▶ _Work instructions_
Below are records; give the number of their lines that contain "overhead", and only that number.

▶ _Data section_
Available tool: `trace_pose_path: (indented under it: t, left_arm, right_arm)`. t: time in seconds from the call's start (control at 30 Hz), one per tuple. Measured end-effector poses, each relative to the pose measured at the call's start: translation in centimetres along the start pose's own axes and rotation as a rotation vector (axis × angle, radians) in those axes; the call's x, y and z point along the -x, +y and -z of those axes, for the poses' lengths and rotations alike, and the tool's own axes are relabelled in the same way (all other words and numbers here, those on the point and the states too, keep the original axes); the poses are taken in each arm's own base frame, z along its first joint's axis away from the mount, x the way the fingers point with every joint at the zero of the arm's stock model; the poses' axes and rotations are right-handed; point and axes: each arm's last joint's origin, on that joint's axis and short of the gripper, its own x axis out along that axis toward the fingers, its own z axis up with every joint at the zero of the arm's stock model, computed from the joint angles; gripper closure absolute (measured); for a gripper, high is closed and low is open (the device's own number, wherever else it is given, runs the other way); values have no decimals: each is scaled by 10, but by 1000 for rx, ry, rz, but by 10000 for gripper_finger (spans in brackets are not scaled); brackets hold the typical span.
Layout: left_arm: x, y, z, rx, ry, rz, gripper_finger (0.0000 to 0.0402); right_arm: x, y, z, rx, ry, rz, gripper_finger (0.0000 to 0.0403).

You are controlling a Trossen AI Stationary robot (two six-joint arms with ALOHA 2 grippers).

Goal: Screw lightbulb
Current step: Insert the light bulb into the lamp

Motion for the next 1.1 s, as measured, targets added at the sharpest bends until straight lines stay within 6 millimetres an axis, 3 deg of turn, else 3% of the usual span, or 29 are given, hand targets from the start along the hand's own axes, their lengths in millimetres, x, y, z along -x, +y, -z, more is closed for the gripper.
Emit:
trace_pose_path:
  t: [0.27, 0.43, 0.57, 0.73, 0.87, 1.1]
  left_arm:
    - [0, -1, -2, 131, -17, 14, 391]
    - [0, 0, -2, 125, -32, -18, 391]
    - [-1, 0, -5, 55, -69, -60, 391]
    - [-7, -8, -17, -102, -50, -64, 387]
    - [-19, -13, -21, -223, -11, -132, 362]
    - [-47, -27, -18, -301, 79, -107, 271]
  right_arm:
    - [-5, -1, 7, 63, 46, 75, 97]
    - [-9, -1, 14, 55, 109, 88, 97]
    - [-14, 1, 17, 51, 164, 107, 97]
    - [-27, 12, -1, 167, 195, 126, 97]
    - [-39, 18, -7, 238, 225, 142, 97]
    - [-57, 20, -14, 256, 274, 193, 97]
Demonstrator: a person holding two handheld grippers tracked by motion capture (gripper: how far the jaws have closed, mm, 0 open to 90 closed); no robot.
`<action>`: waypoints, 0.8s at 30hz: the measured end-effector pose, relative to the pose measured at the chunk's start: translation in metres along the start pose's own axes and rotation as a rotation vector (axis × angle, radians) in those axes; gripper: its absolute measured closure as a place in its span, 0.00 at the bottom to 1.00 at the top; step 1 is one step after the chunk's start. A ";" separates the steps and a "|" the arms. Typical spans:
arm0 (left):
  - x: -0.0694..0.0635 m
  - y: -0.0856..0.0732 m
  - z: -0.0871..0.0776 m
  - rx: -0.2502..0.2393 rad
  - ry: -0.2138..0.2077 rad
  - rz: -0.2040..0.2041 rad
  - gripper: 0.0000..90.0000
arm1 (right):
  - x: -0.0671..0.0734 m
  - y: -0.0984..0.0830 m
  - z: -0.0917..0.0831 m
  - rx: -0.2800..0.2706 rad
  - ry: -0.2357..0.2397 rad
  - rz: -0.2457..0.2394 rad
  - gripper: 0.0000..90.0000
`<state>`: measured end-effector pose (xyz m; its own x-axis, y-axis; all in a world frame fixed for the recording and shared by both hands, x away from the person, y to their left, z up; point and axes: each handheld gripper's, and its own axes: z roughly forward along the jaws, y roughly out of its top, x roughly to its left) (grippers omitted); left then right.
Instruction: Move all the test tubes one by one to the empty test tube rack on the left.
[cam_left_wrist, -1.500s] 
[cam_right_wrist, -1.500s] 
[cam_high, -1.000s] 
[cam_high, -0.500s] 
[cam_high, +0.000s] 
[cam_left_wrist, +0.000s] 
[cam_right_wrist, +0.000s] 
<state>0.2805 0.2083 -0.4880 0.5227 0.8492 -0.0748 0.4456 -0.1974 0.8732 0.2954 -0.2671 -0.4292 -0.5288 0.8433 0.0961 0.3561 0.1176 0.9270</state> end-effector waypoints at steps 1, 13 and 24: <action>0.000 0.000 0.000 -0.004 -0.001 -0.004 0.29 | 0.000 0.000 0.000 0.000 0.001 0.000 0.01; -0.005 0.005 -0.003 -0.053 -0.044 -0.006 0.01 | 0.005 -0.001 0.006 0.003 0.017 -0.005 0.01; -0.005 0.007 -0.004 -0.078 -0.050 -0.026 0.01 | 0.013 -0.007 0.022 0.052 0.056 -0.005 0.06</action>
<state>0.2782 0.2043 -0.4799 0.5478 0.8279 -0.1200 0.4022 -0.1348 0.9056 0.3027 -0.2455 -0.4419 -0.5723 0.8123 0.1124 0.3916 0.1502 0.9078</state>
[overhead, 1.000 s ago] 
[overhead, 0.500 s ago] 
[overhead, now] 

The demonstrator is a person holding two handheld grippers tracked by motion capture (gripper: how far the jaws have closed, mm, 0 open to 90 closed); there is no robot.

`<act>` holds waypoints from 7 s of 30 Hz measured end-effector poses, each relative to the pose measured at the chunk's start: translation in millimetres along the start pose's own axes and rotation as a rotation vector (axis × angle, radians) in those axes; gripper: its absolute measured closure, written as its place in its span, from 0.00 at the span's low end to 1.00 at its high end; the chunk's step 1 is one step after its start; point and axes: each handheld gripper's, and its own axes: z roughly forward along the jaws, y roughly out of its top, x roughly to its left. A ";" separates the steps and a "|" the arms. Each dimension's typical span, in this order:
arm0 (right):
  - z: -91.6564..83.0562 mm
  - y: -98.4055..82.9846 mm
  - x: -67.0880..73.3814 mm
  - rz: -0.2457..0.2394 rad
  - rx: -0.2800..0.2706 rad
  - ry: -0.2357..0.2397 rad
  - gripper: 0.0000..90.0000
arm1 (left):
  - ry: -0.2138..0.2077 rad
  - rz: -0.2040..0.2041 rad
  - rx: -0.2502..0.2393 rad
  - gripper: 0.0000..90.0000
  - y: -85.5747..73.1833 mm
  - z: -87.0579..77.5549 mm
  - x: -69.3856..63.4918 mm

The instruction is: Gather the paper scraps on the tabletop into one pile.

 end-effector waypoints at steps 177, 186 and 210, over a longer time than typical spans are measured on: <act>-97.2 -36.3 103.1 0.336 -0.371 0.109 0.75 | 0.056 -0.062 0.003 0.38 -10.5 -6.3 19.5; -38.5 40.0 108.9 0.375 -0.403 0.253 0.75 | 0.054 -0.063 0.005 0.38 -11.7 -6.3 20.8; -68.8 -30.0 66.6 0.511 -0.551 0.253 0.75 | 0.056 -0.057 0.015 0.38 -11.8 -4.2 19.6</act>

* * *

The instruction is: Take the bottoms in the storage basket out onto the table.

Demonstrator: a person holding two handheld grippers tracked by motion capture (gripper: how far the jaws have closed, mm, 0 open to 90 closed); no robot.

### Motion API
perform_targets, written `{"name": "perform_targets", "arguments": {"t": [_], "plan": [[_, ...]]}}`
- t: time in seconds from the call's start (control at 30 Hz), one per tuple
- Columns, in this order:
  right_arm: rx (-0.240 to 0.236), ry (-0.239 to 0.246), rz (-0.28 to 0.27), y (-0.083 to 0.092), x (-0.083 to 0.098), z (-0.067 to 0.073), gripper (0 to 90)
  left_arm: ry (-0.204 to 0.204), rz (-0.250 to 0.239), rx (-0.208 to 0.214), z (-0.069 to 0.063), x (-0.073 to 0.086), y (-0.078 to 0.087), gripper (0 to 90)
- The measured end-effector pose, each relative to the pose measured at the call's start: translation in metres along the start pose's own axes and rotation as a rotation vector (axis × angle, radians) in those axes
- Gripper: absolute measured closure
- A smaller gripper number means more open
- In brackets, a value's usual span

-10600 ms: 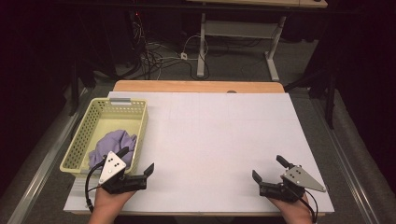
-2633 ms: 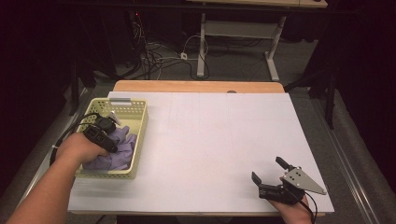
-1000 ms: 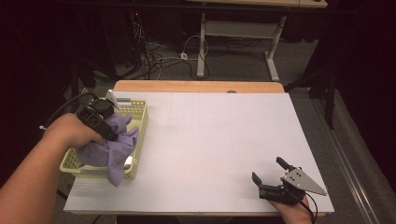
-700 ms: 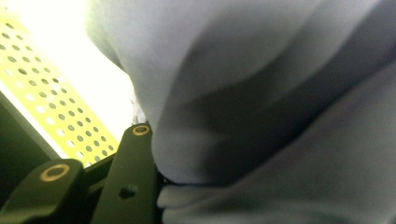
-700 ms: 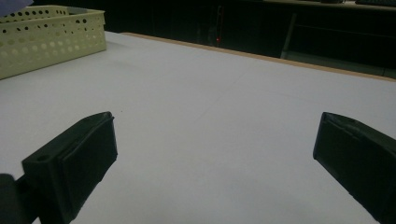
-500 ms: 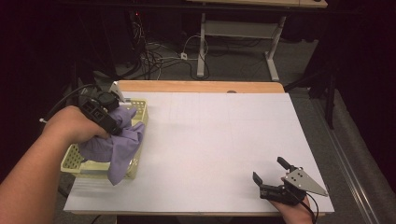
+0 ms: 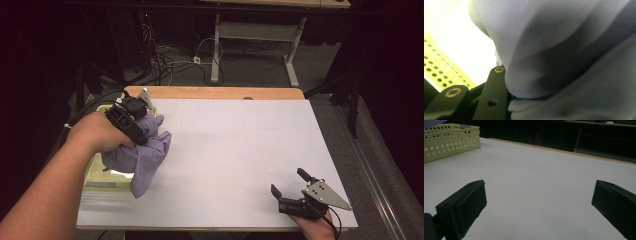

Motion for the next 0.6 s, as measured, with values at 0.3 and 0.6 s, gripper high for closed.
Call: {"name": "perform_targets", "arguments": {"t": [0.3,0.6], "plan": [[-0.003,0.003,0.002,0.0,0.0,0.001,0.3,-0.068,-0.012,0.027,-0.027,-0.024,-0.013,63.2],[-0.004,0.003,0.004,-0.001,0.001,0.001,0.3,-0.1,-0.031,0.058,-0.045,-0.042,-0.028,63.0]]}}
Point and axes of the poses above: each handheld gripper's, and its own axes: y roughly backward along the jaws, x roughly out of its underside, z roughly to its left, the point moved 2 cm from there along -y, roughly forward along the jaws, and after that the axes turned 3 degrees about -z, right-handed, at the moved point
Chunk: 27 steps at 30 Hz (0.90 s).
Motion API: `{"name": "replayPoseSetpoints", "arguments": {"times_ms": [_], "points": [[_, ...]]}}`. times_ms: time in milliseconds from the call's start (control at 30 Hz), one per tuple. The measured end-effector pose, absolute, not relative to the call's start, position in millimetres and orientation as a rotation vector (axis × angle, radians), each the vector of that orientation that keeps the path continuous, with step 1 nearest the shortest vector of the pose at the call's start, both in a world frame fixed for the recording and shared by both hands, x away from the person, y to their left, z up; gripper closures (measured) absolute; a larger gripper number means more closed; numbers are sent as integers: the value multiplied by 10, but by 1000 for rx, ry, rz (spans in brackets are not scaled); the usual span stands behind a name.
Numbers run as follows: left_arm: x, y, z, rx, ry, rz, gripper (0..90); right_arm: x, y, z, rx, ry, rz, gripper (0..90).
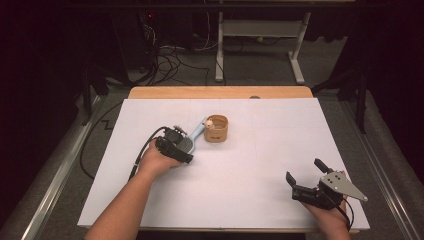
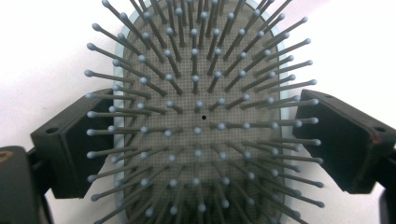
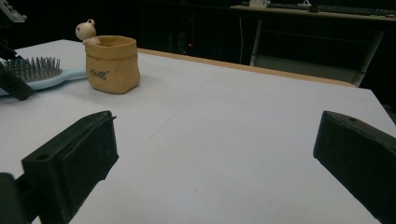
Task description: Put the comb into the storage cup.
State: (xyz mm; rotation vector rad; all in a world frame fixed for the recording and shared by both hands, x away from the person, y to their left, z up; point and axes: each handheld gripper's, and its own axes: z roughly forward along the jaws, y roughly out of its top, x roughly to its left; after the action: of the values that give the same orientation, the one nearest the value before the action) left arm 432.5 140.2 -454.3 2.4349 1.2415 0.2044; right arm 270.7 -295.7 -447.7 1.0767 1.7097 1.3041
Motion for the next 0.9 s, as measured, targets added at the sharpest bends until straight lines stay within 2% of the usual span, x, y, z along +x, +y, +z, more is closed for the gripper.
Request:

▶ _Written solution_
3